Un alcalde de la parte rural de Cataluña se ha liado al afirmar que los catalanes viven «de otra manera» que los asemeja más a los daneses que a los magrebíes y, por extensión, al resto de los españoles. Parecía un alemán o un holandés hablando de los países vagos -pero alegres- de la Europa meridional.

Al pobre alcalde, que además es socialista, lo han puesto como no digan dueñas por esas opiniones -levemente xenófobas- que emitió en defensa del derecho de los catalanes a dar puerta o no a España.

Son los gajes de generalizar. Por esa razón Churchill -o tal vez Chesterton- se negó a dar su opinión sobre los franceses, cuando alguien le preguntó por ellos. «No sabría decirle», contestó. «Es que, verá, no los conozco a todos». El alcalde de Blanes, en cambio, cree saber cómo son todos los catalanes y, por comparación, todos los restantes españoles. Los primeros, daneses; y los segundos, magrebíes.

Ya puestos a identificar estos estereotipos, el Centro de Investigaciones Sociológicas se tomó el trabajo de preguntar hace un par de décadas a los españoles la opinión que les merecían sus convecinos de otros reinos autónomos. Así, en conjunto, y sin mirarlos de uno en uno. El resultado fue de chiste, como suele ocurrir cada vez que uno se pone a hablar de pueblos, en lugar de personas.

Los andaluces, por ejemplo, resultaron ser alegres y graciosos; los gallegos, supersticiosos y cerrados; los catalanes, tacaños; y los madrileños, chulos. Naturalmente, el rasgo más notable de los aragoneses era su testarudez y el de los castellanos, su seriedad. De los vascos llamaba la atención, más que nada, su propensión «separatista», aunque en esto se conoce que la encuesta se ha quedado algo vieja.

Otra cosa es cómo los vecinos de cada territorio se veían a sí mismos, claro está. Aragoneses, vascos y castellanos se atribuían como principal rasgo la nobleza; los gallegos se confesaban desconfiados y los madrileños, abiertos. Solo los andaluces coincidían en verse retratados por el estereotipo que los pinta como alegres y graciosos. Cualquier persona viajada habrá conocido, sin duda, a más de un castellano testarudo, a algún andaluz soso, a un gallego alérgico a la morriña e incluso a un madrileño tacaño. A diferencia de la gente -que abunda en estereotipos-, las personas tienden a ser muy diversas, no importa cuál sea su origen.

Lo que el tan mentado alcalde ha hecho, en realidad, es meter en un saco a todos los catalanes y en otro al resto de los españoles para concluir que en Cataluña existe un nivel de vida aproximadamente escandinavo. Razón suficiente, a su juicio, para que los vecinos del viejo Condado decidan si han de seguir compartiendo su riqueza con el resto de sus actuales conciudadanos o bien dejar España para no tener que cargar con esa rémora.

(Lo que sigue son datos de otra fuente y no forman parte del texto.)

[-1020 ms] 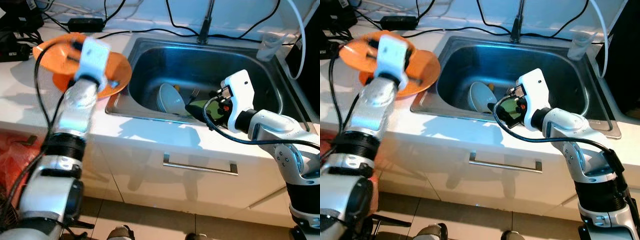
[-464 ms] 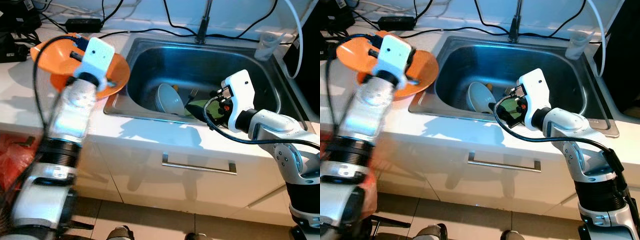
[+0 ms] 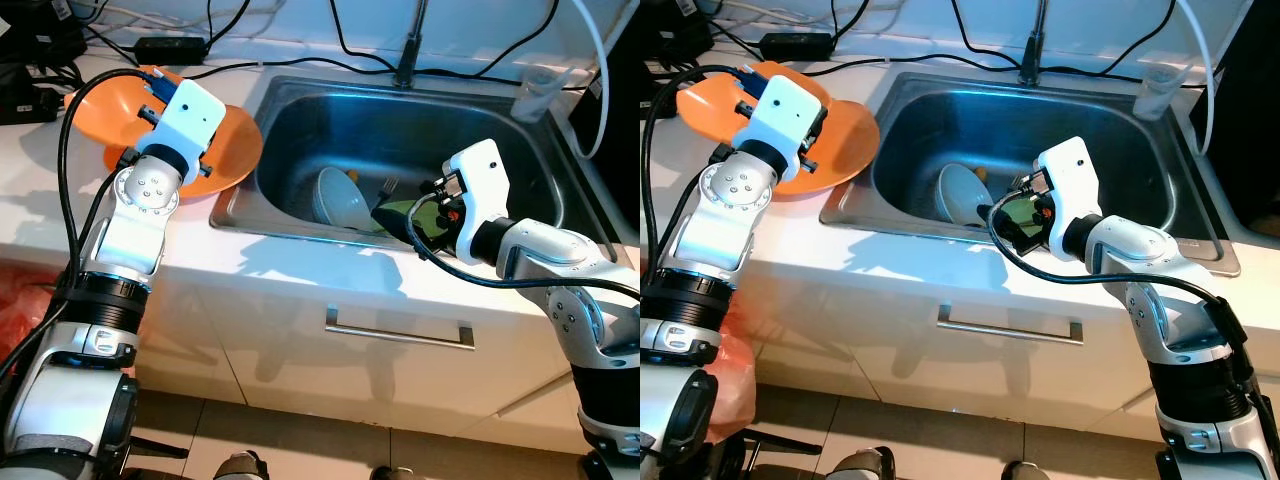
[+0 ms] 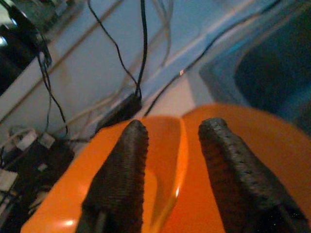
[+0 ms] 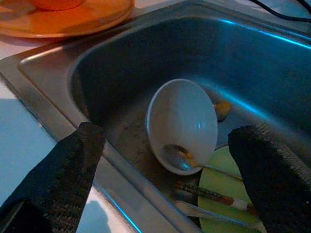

La idea no parece muy socialista, a decir verdad. Ni siquiera la conservadora Ángela Merkel se ha planteado que Alemania deje de financiar tan generosamente como hasta ahora las necesidades de otros países menos pudientes de la Unión Europea. Cataluña incluida, por supuesto, en la parte que le ha tocado.

No queda sino pensar que ese alcalde ha querido contar por la radio el chiste del catalán escandinavo y de hábitos superiores que mantiene al pobre español, mesetario y africano. De tanto repetirla, parece que algunos se han tomado en serio la broma.